▶ REQUIRED ACTION: Type out the lines below exactly, from the first through the line holding "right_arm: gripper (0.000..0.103", and include no pictures.

▶ DATA SHOWN:
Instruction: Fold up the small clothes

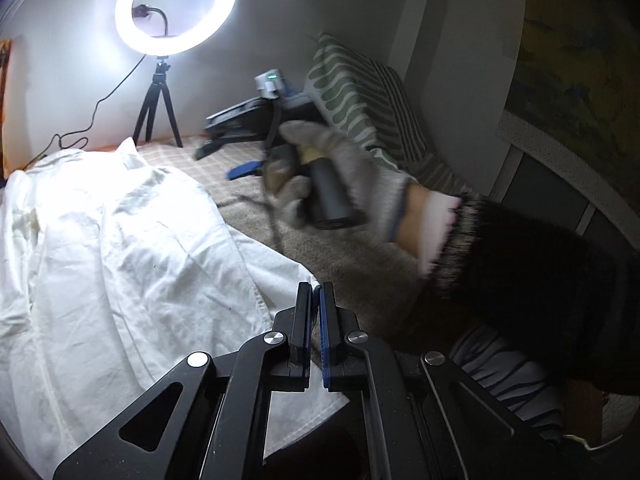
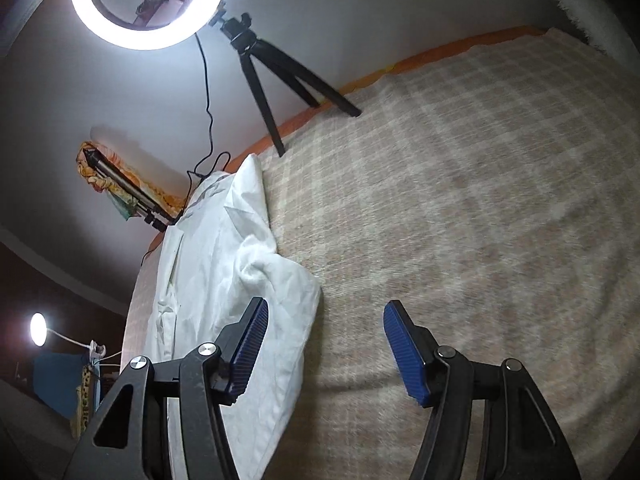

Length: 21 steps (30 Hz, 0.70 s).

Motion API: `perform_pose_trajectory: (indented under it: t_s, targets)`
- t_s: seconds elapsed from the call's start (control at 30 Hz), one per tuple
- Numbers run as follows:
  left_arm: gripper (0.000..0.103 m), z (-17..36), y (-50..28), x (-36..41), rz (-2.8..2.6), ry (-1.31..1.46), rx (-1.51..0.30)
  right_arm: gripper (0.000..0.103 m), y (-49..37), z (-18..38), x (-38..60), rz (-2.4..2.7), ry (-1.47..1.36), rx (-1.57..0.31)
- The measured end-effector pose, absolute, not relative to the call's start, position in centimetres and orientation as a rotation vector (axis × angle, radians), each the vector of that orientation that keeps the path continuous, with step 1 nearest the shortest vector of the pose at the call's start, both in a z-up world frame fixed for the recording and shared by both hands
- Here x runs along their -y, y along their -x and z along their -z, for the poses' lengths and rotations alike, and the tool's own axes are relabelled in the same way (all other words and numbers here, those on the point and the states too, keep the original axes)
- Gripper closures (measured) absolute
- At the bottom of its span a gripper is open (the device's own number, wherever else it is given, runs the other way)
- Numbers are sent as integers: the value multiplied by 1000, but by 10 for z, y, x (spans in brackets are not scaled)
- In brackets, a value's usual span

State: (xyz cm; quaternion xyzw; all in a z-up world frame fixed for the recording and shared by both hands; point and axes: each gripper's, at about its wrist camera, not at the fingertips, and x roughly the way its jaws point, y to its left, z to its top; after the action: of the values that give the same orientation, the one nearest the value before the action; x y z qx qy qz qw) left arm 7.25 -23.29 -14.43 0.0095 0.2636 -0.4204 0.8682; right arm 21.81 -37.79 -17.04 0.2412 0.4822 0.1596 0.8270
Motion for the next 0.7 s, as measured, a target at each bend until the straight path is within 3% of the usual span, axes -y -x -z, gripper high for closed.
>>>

▶ PROBLEM SOLUTION:
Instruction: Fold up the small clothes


Length: 21 steps (30 Hz, 0.70 s).

Motion API: `perform_pose_trajectory: (indented under it: t_s, targets)`
- t_s: seconds elapsed from the call's start (control at 30 Hz), one per tuple
- Numbers run as follows:
  left_arm: gripper (0.000..0.103 m), z (-17..36), y (-50..28), x (-36..41), rz (-2.8..2.6), ry (-1.31..1.46), rx (-1.51..0.30)
  right_arm: gripper (0.000..0.103 m), y (-49..37), z (-18..38), x (-38..60), rz (-2.4..2.7), ry (-1.47..1.36), rx (-1.57..0.31)

The full output has been given.